Brussels insists that Germany should stimulate domestic demand - Público.pt

Vice President of the European Commission Olli Rehn confirmed on Monday that the institution will this week announce it opens a “thorough investigation” to the trade surpluses of Germany. The eurozone, he insisted, would have advantages with an increase in domestic demand in its largest economic power.

Brussels has already raised the veil on a possible investigation after Barroso stated that Germany was the country “that most benefited from the virtuous circle driven by the euro.”

For the EU Commissioner for Economic and Financial Affairs, who writes about the German case on its official blog, the single currency area has to find a favorable solution for both its leading economy, as for all 17 countries . And this way, understand the European Commission, undergoes a correction of this imbalance in trade surpluses and current account.

According to forecasts of Brussels, Germany will experience a surplus trade up 6% of the Gross Domestic Product (GDP) for three consecutive years.
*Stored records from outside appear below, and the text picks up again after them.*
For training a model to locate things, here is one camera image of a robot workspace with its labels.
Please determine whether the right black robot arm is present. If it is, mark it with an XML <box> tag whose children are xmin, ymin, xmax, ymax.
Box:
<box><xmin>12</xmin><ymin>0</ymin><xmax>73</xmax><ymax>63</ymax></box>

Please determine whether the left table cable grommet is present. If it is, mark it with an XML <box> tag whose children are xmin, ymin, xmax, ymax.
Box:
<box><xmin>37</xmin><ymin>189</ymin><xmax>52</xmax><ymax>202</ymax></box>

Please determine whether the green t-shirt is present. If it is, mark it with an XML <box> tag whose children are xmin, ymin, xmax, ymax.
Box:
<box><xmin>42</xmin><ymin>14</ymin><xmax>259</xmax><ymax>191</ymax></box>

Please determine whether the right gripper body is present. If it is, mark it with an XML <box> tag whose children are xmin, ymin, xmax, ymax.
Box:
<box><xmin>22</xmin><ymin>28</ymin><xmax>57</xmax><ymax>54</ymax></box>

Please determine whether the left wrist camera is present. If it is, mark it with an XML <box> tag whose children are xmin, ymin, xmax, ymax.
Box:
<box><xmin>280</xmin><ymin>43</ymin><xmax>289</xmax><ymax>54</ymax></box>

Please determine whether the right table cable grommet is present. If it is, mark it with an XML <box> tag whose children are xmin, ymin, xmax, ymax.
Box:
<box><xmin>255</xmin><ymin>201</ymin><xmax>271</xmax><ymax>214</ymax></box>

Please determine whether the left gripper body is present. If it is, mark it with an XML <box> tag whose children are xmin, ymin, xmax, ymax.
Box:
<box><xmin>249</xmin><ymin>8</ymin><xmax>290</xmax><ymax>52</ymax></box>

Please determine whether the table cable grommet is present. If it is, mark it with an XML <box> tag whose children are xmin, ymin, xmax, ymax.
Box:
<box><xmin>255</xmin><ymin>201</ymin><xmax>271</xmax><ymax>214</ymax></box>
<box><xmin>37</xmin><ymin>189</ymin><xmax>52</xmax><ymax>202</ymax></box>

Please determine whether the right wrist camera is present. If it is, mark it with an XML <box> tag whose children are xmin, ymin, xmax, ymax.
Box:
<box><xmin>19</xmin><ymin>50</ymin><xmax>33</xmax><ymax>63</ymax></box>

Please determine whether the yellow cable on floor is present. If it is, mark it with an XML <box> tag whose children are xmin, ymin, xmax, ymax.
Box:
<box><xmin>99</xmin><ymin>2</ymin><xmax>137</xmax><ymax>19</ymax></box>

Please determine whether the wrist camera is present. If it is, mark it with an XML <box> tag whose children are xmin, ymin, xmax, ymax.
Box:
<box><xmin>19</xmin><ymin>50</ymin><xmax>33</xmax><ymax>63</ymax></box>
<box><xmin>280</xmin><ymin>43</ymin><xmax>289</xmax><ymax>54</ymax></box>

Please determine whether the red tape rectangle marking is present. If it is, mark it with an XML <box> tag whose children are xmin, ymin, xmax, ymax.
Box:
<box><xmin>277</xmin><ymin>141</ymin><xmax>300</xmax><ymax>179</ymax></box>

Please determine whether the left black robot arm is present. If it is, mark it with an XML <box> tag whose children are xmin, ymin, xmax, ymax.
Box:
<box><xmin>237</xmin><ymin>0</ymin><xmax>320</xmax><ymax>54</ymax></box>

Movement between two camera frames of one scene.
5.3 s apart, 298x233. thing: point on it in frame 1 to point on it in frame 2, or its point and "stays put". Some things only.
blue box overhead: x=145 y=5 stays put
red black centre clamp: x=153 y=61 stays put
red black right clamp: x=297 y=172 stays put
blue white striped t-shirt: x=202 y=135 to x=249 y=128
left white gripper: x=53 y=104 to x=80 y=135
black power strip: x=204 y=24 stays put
The European Commission also points to one German current account surplus of 7% of GDP in 2013, predicting that this indicator is set to 6.6% next year and 6.4% in 2015.

The fact that two indicators are above the threshold of 6% of GDP for three consecutive years is considered in the light of the European Commission, a sign of macroeconomic imbalances, with risks to the stability of the countries of the single currency.

“Since these important issues deserve further analysis, the Commission will have to decide this week begins a thorough review of the German economy in the European procedure for macroeconomic imbalances,” said Olli Rehn.

The list of countries with excessive macroeconomic imbalances will be published on Wednesday. To confirm the investigation, the EU executive will formalize a recommendation that the German Government apply concrete measures to correct this imbalance.

Rehn also emphasizes that not only the economic policies in Germany that have a direct and large the rest of the eurozone. The two major powers (Germany and France) are, together, an element “key to recovery in growth and employment in Europe,” he said.